A transgender woman in Pakistan was shot for refusing to have sex with attackers who broke into her home, in the latest in a series of assaults on trans people, police said.
The victim, in her mid-twenties, suffered a gunshot wound to her thigh after three armed men broke into her home in the northwestern town of Mansehra on Monday and tried to rape her.
"They opened fire on her and wounded her on refusing to have sex and then fled the area," police official Ammar Niaz told the Thomson Reuters Foundation by phone from Mansehra, in the socially conservative province of Khyber Pakhtunkhwa.
"We are conducting raids to arrest the attackers. We hope to arrest them soon," he said late on Tuesday, adding that the victim had been discharged from hospital and was now recovering.
The incident - the latest in a string of attacks targeting Pakistan's transgender community in Khyber Pakhtunkhwa province - sparked protests in Mansehra on Monday.

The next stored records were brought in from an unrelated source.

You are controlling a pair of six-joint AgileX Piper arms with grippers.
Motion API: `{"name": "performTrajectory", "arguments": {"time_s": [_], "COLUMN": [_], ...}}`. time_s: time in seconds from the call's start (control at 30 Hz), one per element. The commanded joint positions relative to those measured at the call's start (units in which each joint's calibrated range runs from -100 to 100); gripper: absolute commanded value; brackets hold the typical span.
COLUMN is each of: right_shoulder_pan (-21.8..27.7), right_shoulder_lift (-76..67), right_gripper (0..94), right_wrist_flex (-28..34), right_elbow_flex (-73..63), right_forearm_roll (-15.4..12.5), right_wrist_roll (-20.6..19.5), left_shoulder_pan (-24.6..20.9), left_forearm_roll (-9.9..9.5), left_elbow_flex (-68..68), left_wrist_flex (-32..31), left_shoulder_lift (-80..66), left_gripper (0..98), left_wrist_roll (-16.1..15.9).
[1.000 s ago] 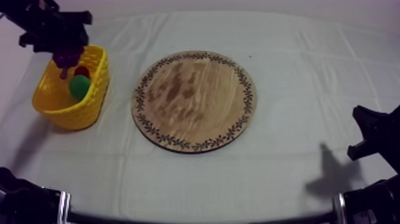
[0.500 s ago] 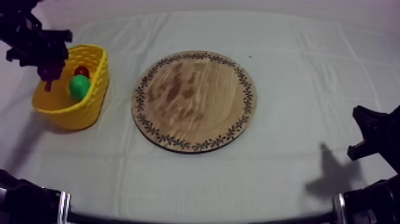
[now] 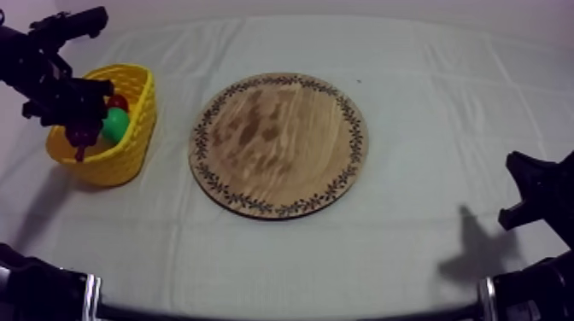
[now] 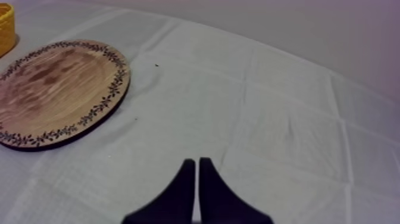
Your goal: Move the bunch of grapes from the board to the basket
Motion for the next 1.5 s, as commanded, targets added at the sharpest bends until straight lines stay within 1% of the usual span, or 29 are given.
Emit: {"name": "performTrajectory", "arguments": {"time_s": [0.0,0.07,0.2,0.27,0.33,0.4,0.5,0.6,0.8,0.93,1.03,1.17,1.23,1.33,1.47], "right_shoulder_pan": [0.0,0.0,0.0,0.0,0.0,0.0,0.0,0.0,0.0,0.0,0.0,0.0,0.0,0.0,0.0], "right_shoulder_lift": [0.0,0.0,0.0,0.0,0.0,0.0,0.0,0.0,0.0,0.0,0.0,0.0,0.0,0.0,0.0], "right_gripper": [0.4,0.4,0.4,0.4,0.4,0.4,0.4,0.4,0.4,0.4,0.4,0.4,0.4,0.4,0.4], "right_wrist_flex": [0.0,0.0,0.0,0.0,0.0,0.0,0.0,0.0,0.0,0.0,0.0,0.0,0.0,0.0,0.0], "right_elbow_flex": [0.0,0.0,0.0,0.0,0.0,0.0,0.0,0.0,0.0,0.0,0.0,0.0,0.0,0.0,0.0], "right_forearm_roll": [0.0,0.0,0.0,0.0,0.0,0.0,0.0,0.0,0.0,0.0,0.0,0.0,0.0,0.0,0.0], "right_wrist_roll": [0.0,0.0,0.0,0.0,0.0,0.0,0.0,0.0,0.0,0.0,0.0,0.0,0.0,0.0,0.0], "left_shoulder_pan": [-0.1,-0.4,-0.6,-0.6,-0.6,-0.6,-0.6,-0.9,-1.5,-2.7,-3.4,-4.8,-5.5,-6.2,-7.4], "left_forearm_roll": [0.11,0.2,0.58,0.61,0.62,0.62,0.68,0.73,0.78,0.83,0.89,0.96,1.0,1.25,2.58], "left_elbow_flex": [0.1,0.0,-0.5,-0.7,-1.0,-1.4,-2.4,-3.6,-4.8,-4.2,-3.5,-1.4,0.1,2.5,5.5], "left_wrist_flex": [-0.2,-0.7,-1.1,-1.2,-1.2,-1.3,-1.4,-1.4,-1.7,-4.1,-5.9,-9.9,-12.2,-14.1,-15.6], "left_shoulder_lift": [0.1,0.2,0.5,0.6,0.8,0.8,0.6,-0.1,-3.4,-7.5,-11.2,-17.4,-20.9,-26.5,-34.5], "left_gripper": [51.6,59.1,80.2,88.0,92.0,94.0,93.0,87.5,72.6,60.7,45.3,16.4,8.1,2.9,0.8], "left_wrist_roll": [0.0,0.2,0.4,0.7,0.8,0.9,1.1,1.4,1.2,1.3,0.7,-1.1,-1.7,-2.9,-4.4]}}
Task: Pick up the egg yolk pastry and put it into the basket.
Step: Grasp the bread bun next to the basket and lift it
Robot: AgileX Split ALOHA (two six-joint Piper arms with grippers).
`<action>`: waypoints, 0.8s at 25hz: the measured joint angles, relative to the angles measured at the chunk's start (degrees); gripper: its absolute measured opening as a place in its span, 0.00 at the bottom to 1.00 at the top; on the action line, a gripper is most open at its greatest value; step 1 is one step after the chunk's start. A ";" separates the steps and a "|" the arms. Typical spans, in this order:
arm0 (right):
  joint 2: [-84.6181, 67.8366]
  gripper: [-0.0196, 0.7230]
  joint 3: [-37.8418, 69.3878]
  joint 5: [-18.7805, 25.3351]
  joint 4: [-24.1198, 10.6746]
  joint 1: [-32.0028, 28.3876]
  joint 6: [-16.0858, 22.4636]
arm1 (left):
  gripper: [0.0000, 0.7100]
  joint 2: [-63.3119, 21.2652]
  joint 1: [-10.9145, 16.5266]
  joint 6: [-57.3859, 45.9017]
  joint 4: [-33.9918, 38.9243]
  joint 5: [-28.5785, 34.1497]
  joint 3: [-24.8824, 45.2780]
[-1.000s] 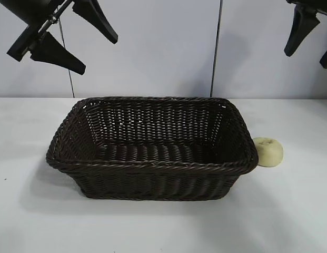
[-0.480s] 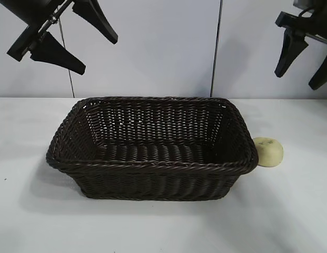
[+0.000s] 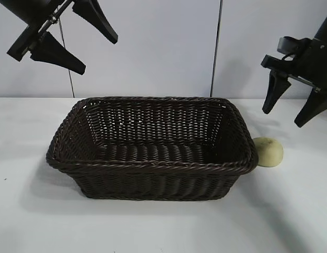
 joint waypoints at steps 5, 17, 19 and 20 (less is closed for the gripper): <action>2.20 0.70 0.00 -0.18 1.21 0.00 -0.39 | 0.73 0.00 0.00 0.00 0.00 -0.07 0.00; 4.90 0.70 0.00 -1.96 2.15 3.73 -1.21 | 0.73 0.00 0.00 0.00 0.00 -0.39 0.00; 5.83 0.70 0.00 -2.44 0.92 4.69 -0.13 | 0.73 0.00 0.00 0.00 0.00 -0.39 0.00; 6.10 0.70 0.00 -2.62 0.01 5.06 0.50 | 0.73 0.00 0.00 0.00 0.00 -0.39 0.00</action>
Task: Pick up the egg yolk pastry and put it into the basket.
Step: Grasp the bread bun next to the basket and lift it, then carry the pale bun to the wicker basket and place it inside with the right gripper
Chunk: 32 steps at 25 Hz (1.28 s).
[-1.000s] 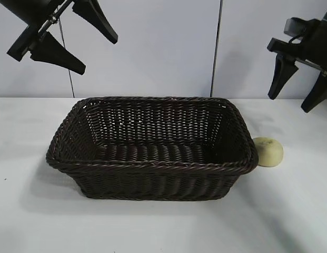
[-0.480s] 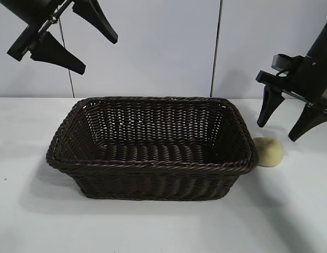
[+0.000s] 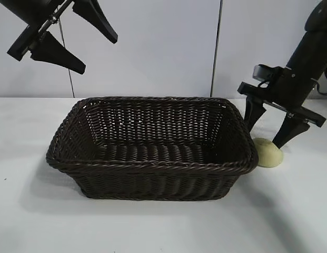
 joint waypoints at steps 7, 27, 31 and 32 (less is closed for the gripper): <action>0.00 0.65 -0.10 -0.13 -5.09 0.47 2.12 | 0.73 0.00 0.00 0.00 0.00 0.00 0.00; -8.70 0.12 -6.28 2.75 -6.46 0.47 1.04 | 0.73 0.00 0.00 0.00 0.00 0.00 0.00; -13.07 0.12 -6.41 3.04 -6.46 0.47 1.04 | 0.73 0.00 0.00 0.00 0.00 0.00 0.00; -13.93 0.12 -6.41 3.15 -6.46 0.47 1.04 | 0.73 0.00 0.00 0.00 0.00 0.05 0.00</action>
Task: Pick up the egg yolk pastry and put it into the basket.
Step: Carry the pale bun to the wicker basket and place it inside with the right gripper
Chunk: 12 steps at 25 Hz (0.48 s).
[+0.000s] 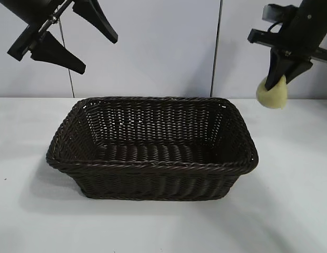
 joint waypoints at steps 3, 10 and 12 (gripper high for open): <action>-1.59 0.12 0.00 0.28 1.13 0.00 -0.03 | 0.73 0.00 0.00 0.02 0.00 0.00 0.00; -2.04 0.12 0.00 0.77 7.52 2.09 -1.28 | 0.73 0.00 0.00 0.02 0.00 0.00 0.00; -2.04 0.12 0.00 0.77 7.99 4.29 -1.83 | 0.73 0.00 0.00 0.02 0.00 0.00 0.00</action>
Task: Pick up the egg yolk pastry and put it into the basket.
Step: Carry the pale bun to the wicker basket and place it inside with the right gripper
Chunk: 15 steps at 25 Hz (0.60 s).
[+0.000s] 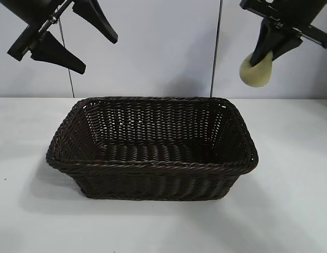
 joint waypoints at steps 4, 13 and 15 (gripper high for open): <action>0.00 0.12 0.00 0.06 0.53 4.60 -0.33 | 0.73 0.00 0.00 0.00 0.00 0.00 0.00; 0.00 0.12 0.00 0.11 0.85 13.05 -0.37 | 0.73 0.00 0.00 0.11 0.00 0.00 0.00; 0.07 0.12 0.00 0.11 0.80 14.05 -0.37 | 0.73 0.00 0.00 0.11 0.00 0.00 0.00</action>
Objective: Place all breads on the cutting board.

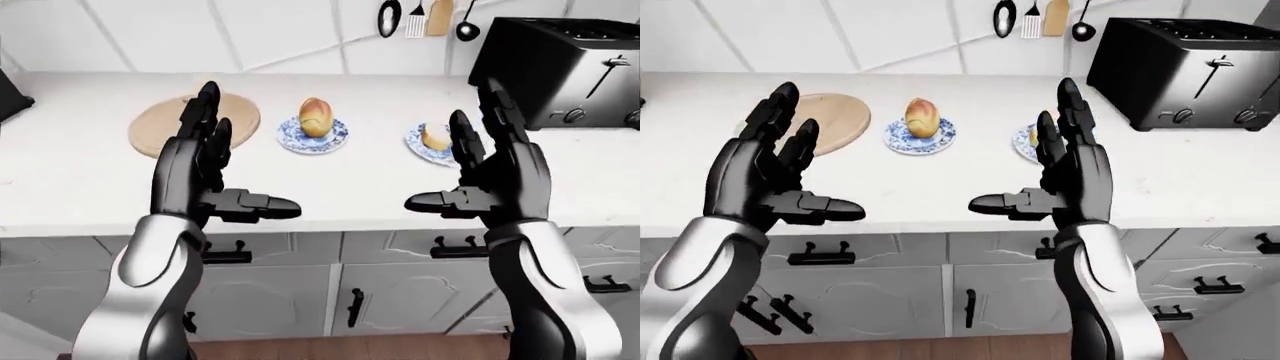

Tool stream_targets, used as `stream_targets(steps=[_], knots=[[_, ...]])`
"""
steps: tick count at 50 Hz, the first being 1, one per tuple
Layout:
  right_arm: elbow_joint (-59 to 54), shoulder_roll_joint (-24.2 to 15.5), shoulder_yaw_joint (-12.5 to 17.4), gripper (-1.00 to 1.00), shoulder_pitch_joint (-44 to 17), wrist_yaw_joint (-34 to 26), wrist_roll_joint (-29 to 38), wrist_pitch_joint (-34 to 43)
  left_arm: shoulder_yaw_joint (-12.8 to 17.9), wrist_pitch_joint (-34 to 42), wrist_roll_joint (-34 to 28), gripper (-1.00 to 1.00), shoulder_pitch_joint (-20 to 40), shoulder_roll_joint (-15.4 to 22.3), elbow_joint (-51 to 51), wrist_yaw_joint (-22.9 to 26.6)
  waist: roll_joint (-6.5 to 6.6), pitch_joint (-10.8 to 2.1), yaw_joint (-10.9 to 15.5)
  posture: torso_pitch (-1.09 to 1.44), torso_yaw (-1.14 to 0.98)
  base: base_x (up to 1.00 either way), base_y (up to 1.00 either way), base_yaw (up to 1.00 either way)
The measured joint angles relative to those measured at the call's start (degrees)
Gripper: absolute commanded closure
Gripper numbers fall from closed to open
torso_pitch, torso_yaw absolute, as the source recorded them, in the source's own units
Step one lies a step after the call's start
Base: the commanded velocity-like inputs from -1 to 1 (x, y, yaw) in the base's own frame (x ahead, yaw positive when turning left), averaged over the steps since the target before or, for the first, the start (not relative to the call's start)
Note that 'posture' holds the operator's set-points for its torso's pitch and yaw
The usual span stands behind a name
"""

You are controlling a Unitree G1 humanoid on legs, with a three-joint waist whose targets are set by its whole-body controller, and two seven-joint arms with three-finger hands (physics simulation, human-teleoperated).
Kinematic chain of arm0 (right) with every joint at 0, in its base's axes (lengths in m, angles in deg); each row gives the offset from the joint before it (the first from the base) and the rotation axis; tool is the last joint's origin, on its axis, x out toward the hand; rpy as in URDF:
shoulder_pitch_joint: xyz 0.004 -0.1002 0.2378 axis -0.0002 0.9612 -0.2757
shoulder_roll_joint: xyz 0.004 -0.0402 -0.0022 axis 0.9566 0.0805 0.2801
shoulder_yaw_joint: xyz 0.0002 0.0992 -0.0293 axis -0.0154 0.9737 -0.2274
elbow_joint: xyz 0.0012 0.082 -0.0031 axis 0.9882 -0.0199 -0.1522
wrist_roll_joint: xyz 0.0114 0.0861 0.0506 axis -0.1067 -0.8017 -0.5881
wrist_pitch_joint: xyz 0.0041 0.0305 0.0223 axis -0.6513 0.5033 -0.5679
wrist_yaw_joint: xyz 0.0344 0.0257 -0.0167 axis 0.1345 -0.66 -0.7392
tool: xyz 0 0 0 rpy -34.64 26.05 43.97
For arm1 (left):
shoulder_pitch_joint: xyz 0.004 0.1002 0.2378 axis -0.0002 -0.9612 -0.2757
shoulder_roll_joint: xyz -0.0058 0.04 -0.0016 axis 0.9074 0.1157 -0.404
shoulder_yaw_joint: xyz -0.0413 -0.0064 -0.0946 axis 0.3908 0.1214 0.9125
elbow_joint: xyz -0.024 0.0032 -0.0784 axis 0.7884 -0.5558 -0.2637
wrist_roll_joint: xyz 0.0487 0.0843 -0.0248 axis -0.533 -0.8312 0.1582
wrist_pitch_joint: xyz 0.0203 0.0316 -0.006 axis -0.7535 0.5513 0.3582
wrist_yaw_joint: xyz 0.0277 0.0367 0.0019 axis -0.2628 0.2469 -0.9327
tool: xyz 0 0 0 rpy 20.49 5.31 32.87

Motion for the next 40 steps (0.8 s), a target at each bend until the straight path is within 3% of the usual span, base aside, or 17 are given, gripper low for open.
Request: stream_targets(steps=[4,10,16,17,18,19,22,24,27,29,31,33,40], knots=[[-0.6,-0.3,-0.2,-1.0,-0.1,0.1,0.0,0.8,0.3,0.2,-0.1,-1.0,0.2,0.0,-0.6,0.0,-3.52,-0.32,-0.5,0.0,0.0,0.0,-0.24,0.0],[-1.5,-0.2,0.5,-1.0,0.4,0.4,1.4,0.2,-0.8,0.2,0.6,-1.0,-0.1,-0.2,-0.9,0.7,-1.4,1.19,-1.4,0.0,0.0,0.0,-0.07,0.0],[-0.5,-0.2,0.3,-1.0,-0.2,0.6,1.3,1.3,-0.2,-0.2,0.9,-1.0,0.5,0.0,-0.1,0.7,3.86,1.1,-1.8,0.0,0.0,0.0,-0.27,0.0],[-0.1,0.0,0.0,-1.0,-0.5,0.5,1.3,1.3,0.1,-0.2,0.9,-1.0,0.5,0.3,0.0,0.7,3.87,1.35,-1.5,0.0,0.0,0.0,-0.33,0.0],[-0.1,0.3,-0.5,-1.0,-0.4,0.4,1.1,1.4,0.5,-0.1,0.8,-1.0,0.3,0.4,-0.2,0.5,3.04,1.65,-0.9,0.0,0.0,0.0,-0.33,0.0],[-0.3,0.4,-1.0,-1.0,-0.3,0.2,0.9,1.6,0.8,0.1,0.7,-1.0,-0.1,0.3,-0.5,0.3,2.99,1.68,-0.6,0.0,0.0,0.0,-0.33,0.0],[-1.2,0.3,-1.2,-1.0,-0.2,-0.3,0.6,1.6,1.0,0.7,0.3,-1.0,-0.4,0.3,-1.5,-0.1,3.25,0.45,-0.3,0.0,0.0,0.0,-0.33,0.0],[-0.9,0.1,-0.5,-1.0,-0.3,-0.4,0.7,1.2,0.8,0.5,0.4,-1.0,0.1,0.4,-1.0,-0.2,2.5,0.08,-0.4,0.0,0.0,0.0,-0.33,0.0],[0.1,0.1,0.1,-1.0,-0.4,-0.1,0.7,0.7,1.0,0.0,0.9,-1.0,0.5,0.6,0.1,-0.1,0.41,0.65,-0.1,0.0,0.0,0.0,-0.22,0.0],[0.7,-0.2,0.3,-1.0,-0.7,0.1,0.7,0.3,1.1,0.1,1.0,-1.0,1.3,0.7,0.5,-0.2,-2.22,1.03,0.2,0.0,0.0,0.0,0.0,0.0],[0.0,-0.5,0.9,-1.0,-0.3,0.2,0.9,0.1,0.2,0.2,1.4,-1.0,0.7,0.0,0.6,-0.2,-1.59,2.23,-0.7,0.0,0.0,0.0,0.0,0.0],[-1.1,-0.6,1.4,-1.0,0.2,0.7,1.1,0.8,-0.5,1.3,2.1,-1.0,0.5,0.1,-0.1,0.1,-0.75,2.55,-1.1,0.0,0.0,0.04,0.0,0.0],[-0.6,-0.7,1.1,-1.0,-0.2,0.8,1.2,0.8,0.2,1.0,2.1,-1.0,1.3,0.6,0.6,-0.3,3.25,1.54,-1.5,0.0,0.0,0.12,-0.01,0.0]])
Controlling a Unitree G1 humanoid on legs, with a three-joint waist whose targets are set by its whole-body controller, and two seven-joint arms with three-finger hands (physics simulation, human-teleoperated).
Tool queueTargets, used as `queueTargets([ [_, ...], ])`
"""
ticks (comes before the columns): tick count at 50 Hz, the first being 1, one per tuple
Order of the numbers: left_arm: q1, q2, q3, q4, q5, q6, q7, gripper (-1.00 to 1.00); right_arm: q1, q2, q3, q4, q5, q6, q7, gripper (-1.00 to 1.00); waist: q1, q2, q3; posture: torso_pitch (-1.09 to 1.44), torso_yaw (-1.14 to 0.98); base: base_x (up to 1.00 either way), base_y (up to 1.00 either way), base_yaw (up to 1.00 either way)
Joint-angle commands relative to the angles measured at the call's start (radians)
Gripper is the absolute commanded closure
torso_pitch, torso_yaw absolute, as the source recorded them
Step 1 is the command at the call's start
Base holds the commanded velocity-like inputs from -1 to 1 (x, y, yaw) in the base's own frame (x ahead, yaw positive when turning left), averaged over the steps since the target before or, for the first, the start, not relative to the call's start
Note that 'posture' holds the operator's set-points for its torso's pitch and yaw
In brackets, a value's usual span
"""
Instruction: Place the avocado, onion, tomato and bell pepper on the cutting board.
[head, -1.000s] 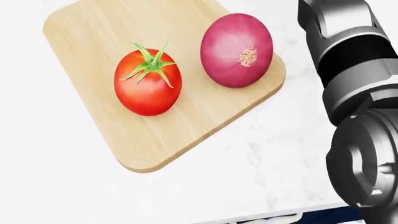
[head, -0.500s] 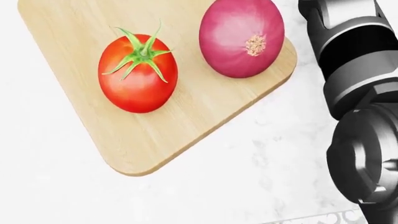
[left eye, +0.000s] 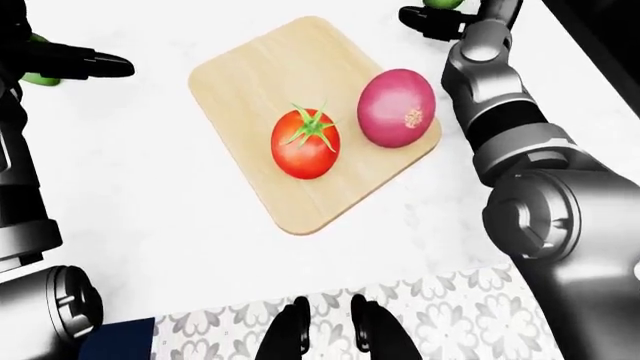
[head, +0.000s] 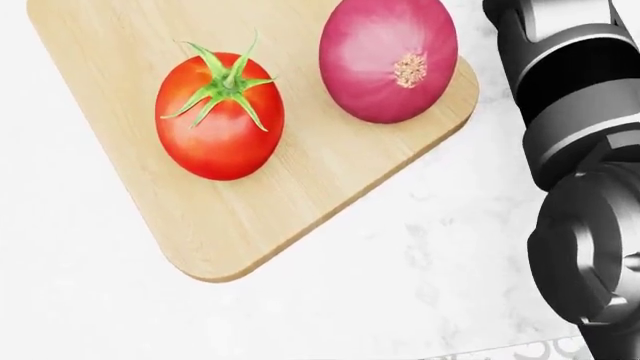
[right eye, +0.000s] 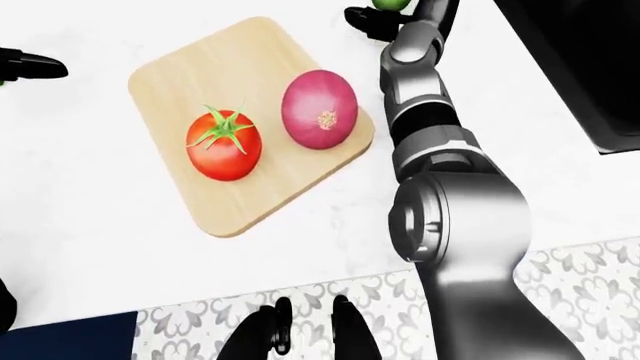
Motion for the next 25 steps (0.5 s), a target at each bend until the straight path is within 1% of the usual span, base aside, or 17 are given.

The protesters also called for increased security and protection for transgender people in the face of such attacks.
Trans people technically enjoy better rights in Pakistan than in other countries around the world, but in practice they are marginalised and discriminated against in accessing health, education and jobs, and they often face violence and stigma.
The country's Supreme Court ruled in 2009 that "hijras" - which include transvestites, transsexuals and eunuchs - could get national identity cards as a "third sex."
Yet many hijras in Pakistan as well as other South Asian nations such as India and Bangladesh are attacked, raped or forced to work as sex workers to support themselves. Others beg for alms at traffic lights or on the streets.
According to transgender rights groups, there have been at least five attacks on the community in Khyber Pakhtunkhwa alone in recent months.
In May, a transgender activist died in hospital after being shot multiple times by a male friend in the city of Peshawar. Her friends accused the hospital of delays in her treatment and deciding whether to admit her in a male or female ward.
Almas Bobby, president of SheMale Foundation Pakistan, said despite the Supreme Court decision, the community continues to face discrimination and abuses mainly because the government had put in place biased regulations.
"We are not being issued ID cards showing our genders because authorities want us to undergo a medical examination to ascertain our gender," Bobby told the Thomson Reuters Foundation.
"We have refused to do it. Do they do such tests when men and women apply for ID cards. Then why are we being discriminated against?"